# Is this a South Bend steady rest?



## Faust (Apr 22, 2013)

I picked up a few steady rests at an auction. Two have a "V" where they meet the ways, the other does not. The smallest one is obviously SB and fits my 9".

The one in the picture has a "V" which suggests South Bend. It measures approximately 7.5" from base to center. Does anyone recognize it?


I am also adding a picture of one that has ""flats" where it meets the ways, I have no idea what this one is.


----------



## GK1918 (Apr 22, 2013)

Ya want to sell one, I will make it fit, Ill even pick it up.  I cant really tell yet have to take some
measurements.  sam


----------



## Ulma Doctor (Apr 29, 2013)

yes,
 that is a south bend steady rest.
 looks like for a 16" if i'm not mistaken.


----------



## Faust (Apr 29, 2013)

Ulma Doctor said:


> yes,
> that is a south bend steady rest.
> looks like for a 16" if i'm not mistaken.

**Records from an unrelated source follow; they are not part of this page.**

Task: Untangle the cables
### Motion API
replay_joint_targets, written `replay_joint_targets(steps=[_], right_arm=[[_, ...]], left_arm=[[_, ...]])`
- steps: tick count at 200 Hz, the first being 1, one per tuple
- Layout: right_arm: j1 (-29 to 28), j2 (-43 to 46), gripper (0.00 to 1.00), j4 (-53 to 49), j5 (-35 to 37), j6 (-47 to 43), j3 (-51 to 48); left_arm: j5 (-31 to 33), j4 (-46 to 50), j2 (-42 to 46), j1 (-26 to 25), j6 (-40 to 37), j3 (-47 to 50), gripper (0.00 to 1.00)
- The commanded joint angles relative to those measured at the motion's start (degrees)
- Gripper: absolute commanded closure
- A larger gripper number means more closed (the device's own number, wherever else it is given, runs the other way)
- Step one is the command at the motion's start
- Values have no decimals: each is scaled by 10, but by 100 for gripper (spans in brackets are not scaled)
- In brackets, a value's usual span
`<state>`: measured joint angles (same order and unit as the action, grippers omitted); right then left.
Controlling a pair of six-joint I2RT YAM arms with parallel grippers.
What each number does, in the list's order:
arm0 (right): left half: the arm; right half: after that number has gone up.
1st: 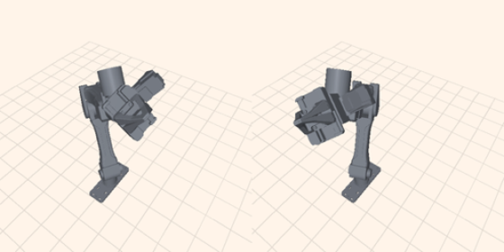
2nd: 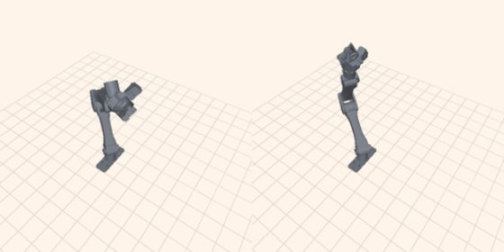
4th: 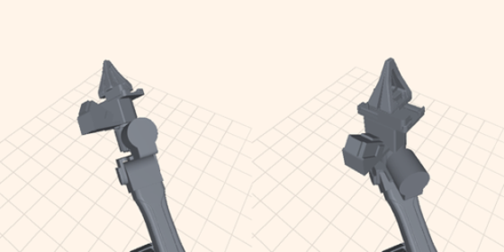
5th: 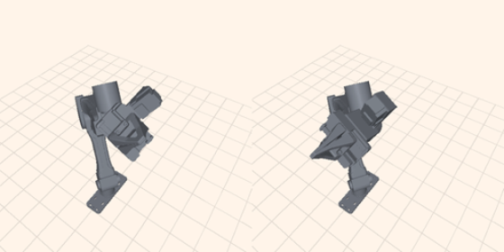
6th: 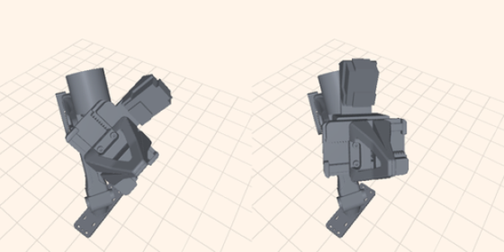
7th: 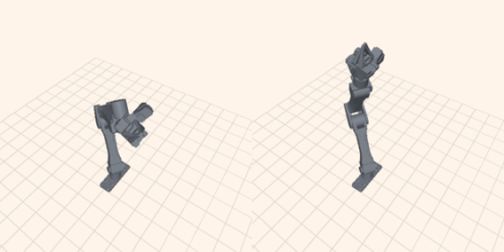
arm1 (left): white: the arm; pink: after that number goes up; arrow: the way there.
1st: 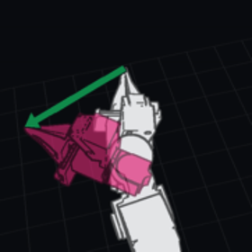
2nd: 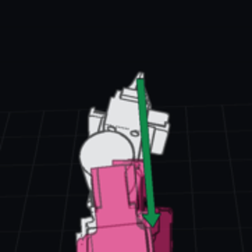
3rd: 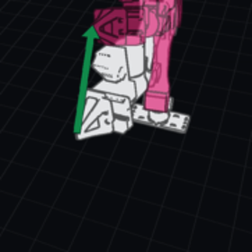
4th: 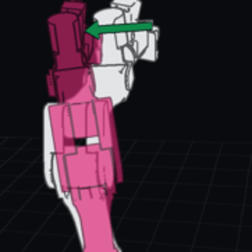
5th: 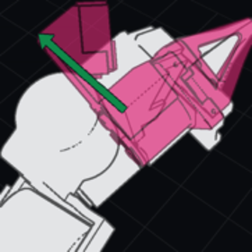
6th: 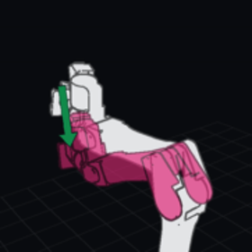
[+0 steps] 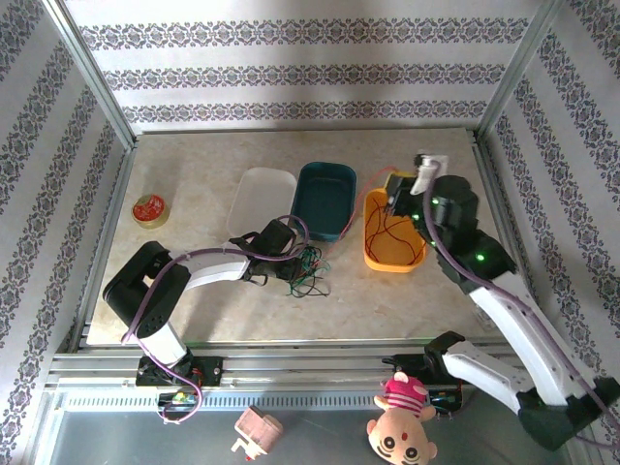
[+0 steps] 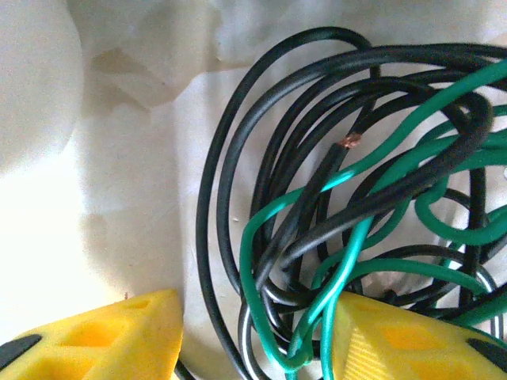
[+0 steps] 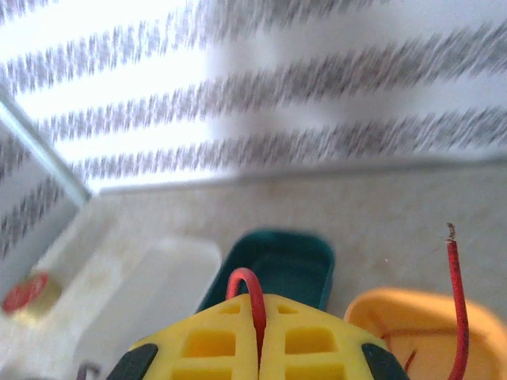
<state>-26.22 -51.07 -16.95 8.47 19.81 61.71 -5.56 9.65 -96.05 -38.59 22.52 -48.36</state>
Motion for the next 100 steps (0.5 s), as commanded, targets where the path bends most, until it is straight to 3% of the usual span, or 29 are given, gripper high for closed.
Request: replay_joint_targets(steps=[1,49,100], right_arm=[[27,41,100,52,59,-29,19],[110,49,100,36,4,-16,51],[146,34,100,18,-22,2,11]], left_arm=[[-15,92,-46,7,-7,29,48],[-28,82,-44,5,-13,32,47],[-32,62,-15,1,-16,42,45]])
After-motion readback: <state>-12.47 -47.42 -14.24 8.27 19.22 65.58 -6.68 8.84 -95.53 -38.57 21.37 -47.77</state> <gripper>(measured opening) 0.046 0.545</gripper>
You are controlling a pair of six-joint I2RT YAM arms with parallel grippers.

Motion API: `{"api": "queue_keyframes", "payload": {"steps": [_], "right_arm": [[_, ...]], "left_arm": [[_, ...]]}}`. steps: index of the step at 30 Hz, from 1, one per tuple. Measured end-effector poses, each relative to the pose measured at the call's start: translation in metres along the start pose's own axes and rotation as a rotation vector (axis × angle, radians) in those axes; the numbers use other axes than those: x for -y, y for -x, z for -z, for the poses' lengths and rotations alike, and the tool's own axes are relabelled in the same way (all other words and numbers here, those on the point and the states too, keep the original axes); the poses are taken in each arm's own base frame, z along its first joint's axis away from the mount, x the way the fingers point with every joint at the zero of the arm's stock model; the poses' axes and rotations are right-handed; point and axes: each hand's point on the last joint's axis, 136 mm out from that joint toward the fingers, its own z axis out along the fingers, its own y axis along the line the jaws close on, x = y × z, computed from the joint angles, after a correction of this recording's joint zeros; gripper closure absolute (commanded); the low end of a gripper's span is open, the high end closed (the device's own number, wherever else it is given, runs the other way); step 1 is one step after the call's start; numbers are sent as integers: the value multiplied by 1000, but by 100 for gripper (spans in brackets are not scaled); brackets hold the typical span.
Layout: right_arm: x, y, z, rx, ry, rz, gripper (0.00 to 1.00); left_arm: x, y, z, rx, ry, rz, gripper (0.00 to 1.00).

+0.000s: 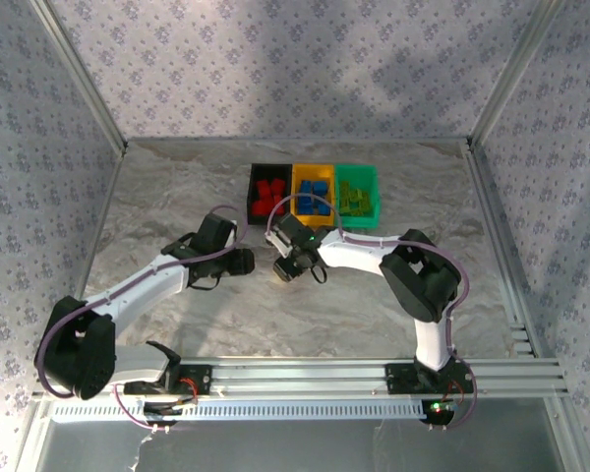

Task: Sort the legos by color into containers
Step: Pick up the legos from the center of the table, then touch the legos.

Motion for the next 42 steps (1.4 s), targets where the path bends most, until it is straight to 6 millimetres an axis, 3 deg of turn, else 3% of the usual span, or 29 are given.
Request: {"api": "queue_keyframes", "payload": {"steps": [8, 14, 19, 25, 32, 37, 42], "right_arm": [[-14, -10, 10, 28, 226, -103, 88], [-18, -30, 26, 54, 327, -149, 88], [-27, -21, 36, 91, 400, -145, 88], [-42, -11, 46, 149, 411, -95, 88], [-42, -9, 59, 196, 352, -68, 88], [-39, -15, 56, 168, 336, -78, 88], [-33, -12, 56, 180, 328, -111, 89]], "left_arm": [[26, -14, -23, -69, -132, 18, 45], [30, -16, -22, -65, -152, 19, 45], [36, -10, -10, -29, -196, 30, 35], [53, -14, -8, -75, -287, 96, 35], [70, -27, -14, -150, -333, 185, 37], [74, -29, -20, -165, -324, 199, 41], [78, -23, -20, -148, -336, 199, 57]]}}
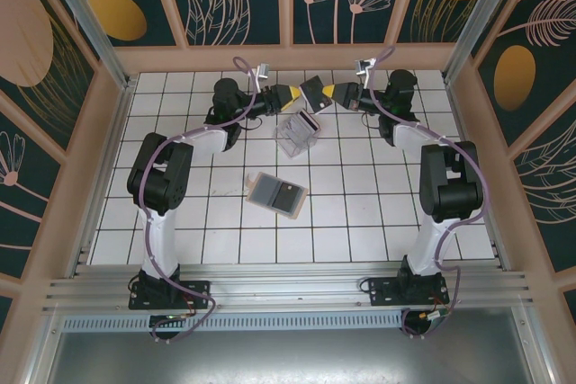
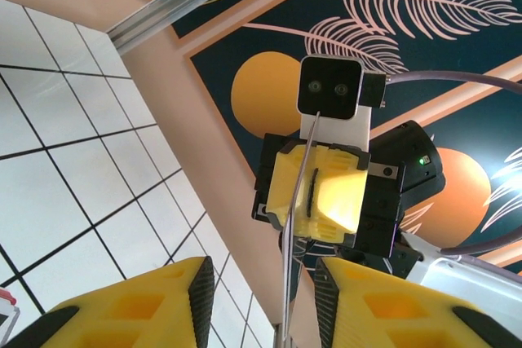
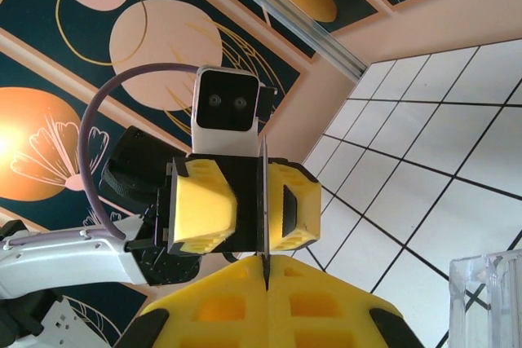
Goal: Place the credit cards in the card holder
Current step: Pick up several credit cards from the storage box.
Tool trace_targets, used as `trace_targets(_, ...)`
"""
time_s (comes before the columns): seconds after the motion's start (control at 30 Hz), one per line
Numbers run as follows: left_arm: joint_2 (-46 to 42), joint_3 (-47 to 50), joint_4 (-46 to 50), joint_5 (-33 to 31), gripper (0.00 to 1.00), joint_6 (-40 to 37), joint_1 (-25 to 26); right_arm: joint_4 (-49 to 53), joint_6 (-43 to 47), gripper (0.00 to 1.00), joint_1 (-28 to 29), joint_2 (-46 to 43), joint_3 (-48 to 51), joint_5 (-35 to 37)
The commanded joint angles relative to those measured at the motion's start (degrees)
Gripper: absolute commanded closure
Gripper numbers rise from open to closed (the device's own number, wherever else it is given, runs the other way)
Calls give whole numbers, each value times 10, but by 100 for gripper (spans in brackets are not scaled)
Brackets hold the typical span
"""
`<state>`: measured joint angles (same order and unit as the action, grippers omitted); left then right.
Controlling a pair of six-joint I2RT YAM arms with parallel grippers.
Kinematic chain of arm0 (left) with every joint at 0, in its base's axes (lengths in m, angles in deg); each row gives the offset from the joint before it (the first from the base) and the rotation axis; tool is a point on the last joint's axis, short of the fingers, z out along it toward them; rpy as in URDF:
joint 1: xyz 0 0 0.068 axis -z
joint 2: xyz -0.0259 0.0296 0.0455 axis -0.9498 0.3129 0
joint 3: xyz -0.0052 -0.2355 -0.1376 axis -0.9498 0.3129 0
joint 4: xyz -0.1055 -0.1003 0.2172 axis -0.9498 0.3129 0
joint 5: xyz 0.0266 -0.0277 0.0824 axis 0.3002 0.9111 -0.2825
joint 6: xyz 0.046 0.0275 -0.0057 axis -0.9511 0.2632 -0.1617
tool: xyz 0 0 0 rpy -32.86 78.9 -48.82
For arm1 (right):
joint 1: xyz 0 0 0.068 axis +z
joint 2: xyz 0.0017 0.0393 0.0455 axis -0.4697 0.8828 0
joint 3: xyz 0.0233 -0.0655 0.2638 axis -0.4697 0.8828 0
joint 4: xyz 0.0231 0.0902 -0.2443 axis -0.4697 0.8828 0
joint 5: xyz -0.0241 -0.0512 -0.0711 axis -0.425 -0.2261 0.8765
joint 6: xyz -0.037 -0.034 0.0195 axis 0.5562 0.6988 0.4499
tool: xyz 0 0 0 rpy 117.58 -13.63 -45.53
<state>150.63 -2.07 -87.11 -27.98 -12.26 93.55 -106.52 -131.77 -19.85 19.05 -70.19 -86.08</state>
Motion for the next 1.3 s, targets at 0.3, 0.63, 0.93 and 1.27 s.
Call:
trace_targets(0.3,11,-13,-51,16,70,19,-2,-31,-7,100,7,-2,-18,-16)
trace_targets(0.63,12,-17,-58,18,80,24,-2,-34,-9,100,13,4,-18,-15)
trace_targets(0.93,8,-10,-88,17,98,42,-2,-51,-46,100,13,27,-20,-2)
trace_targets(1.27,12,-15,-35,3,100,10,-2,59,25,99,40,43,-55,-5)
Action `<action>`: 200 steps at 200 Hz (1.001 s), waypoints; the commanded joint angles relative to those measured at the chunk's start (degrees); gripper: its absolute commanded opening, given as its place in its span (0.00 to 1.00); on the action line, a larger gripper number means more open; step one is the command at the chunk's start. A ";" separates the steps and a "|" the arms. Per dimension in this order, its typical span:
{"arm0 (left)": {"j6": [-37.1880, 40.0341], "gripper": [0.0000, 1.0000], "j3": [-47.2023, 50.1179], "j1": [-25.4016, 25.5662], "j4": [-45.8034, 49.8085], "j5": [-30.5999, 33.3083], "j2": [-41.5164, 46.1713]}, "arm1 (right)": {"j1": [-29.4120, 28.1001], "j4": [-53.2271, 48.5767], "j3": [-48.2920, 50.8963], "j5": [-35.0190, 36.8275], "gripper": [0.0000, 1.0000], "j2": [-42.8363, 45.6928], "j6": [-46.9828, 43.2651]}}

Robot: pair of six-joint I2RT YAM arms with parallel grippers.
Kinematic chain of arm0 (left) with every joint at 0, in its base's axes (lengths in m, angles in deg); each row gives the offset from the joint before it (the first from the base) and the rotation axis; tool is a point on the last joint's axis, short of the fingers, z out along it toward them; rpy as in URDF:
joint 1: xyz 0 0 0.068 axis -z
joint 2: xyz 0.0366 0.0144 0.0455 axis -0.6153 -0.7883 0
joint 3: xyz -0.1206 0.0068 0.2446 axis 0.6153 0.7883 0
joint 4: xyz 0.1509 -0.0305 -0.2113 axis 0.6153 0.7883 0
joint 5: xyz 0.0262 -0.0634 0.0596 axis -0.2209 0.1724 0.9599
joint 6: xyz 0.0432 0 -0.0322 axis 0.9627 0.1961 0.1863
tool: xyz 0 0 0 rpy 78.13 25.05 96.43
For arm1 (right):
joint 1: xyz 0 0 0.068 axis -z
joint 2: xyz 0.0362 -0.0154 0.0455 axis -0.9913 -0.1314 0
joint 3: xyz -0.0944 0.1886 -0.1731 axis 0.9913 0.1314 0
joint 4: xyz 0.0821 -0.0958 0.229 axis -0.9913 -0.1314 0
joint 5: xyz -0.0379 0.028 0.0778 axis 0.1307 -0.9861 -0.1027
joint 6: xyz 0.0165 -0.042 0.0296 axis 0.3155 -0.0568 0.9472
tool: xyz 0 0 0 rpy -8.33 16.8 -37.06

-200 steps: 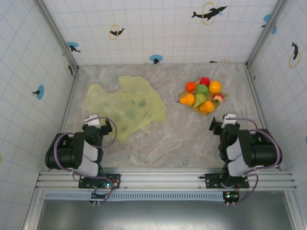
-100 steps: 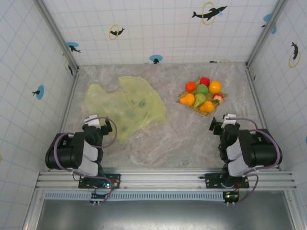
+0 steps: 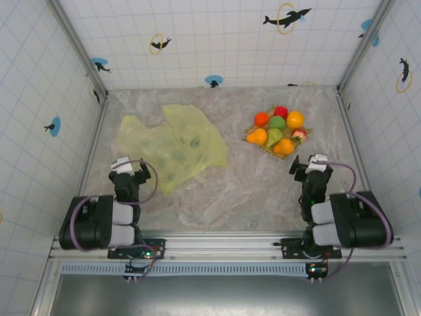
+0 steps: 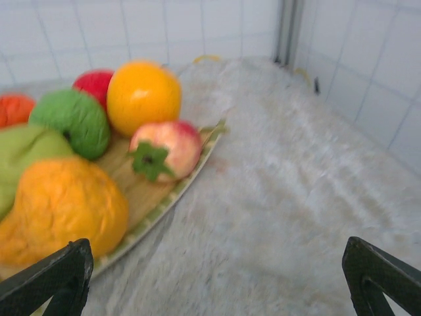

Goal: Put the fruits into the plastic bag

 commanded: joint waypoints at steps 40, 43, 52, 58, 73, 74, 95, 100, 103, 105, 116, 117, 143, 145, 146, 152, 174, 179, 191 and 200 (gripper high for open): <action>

thank you for the I.D. I measure 7.5 inches to center, but I could be measuring from the wrong spot. As to the other two, the smaller SOuth Bend fits right on my S.B. 9". The middle one checks out as an Atlas 12".


----------



## Ulma Doctor (May 1, 2013)

there were 15" SB lathes produced as well.
as another possibility.


----------